● **Task statement**
Please quote exactly the opening lines of the data, from the first line to the one where "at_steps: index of" appears.

★ ★ ★ ★

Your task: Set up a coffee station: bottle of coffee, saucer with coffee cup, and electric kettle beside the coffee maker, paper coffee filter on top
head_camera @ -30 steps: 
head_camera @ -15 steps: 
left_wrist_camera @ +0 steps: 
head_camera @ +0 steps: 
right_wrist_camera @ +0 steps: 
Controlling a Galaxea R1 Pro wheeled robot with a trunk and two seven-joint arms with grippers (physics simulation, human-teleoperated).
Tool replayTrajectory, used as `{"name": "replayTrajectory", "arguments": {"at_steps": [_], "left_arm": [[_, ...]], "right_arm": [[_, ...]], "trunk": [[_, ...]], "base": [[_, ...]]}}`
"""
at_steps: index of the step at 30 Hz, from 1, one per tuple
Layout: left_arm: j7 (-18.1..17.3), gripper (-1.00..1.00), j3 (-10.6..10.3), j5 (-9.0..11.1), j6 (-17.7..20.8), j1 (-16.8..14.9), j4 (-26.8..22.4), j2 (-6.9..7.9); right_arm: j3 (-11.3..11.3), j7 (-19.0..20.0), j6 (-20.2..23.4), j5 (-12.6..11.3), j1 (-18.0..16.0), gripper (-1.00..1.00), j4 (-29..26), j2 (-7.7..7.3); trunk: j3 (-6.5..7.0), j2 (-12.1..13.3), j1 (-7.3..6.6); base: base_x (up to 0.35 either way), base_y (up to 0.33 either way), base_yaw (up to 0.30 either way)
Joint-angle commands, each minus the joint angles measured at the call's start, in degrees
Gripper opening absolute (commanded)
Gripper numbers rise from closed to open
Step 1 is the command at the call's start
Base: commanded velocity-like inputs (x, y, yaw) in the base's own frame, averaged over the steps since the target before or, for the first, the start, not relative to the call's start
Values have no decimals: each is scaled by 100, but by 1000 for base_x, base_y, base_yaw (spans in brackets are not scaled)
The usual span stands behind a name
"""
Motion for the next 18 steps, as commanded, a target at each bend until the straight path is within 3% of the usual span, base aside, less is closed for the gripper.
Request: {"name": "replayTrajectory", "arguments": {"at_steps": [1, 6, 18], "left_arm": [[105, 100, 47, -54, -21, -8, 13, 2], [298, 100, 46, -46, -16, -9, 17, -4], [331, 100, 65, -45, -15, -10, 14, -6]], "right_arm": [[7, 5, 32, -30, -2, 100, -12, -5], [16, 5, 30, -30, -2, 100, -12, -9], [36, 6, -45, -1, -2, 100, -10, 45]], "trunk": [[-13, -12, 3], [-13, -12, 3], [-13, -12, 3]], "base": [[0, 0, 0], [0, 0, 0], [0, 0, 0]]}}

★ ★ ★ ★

● **Task result**
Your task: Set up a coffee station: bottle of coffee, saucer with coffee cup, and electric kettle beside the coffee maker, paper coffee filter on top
head_camera @ -30 steps: 
head_camera @ -15 steps: 
left_wrist_camera @ +0 steps: 
head_camera @ +0 steps: 
right_wrist_camera @ +0 steps: 
Controlling a Galaxea R1 Pro wheeled robot with a trunk and two seven-joint arms with grippers (physics simulation, human-teleoperated).
Tool replayTrajectory, used as `{"name": "replayTrajectory", "arguments": {"at_steps": [_], "left_arm": [[_, ...]], "right_arm": [[_, ...]], "trunk": [[_, ...]], "base": [[_, ...]]}}`
"""
at_steps: index of the step at 30 Hz, from 1, one per tuple

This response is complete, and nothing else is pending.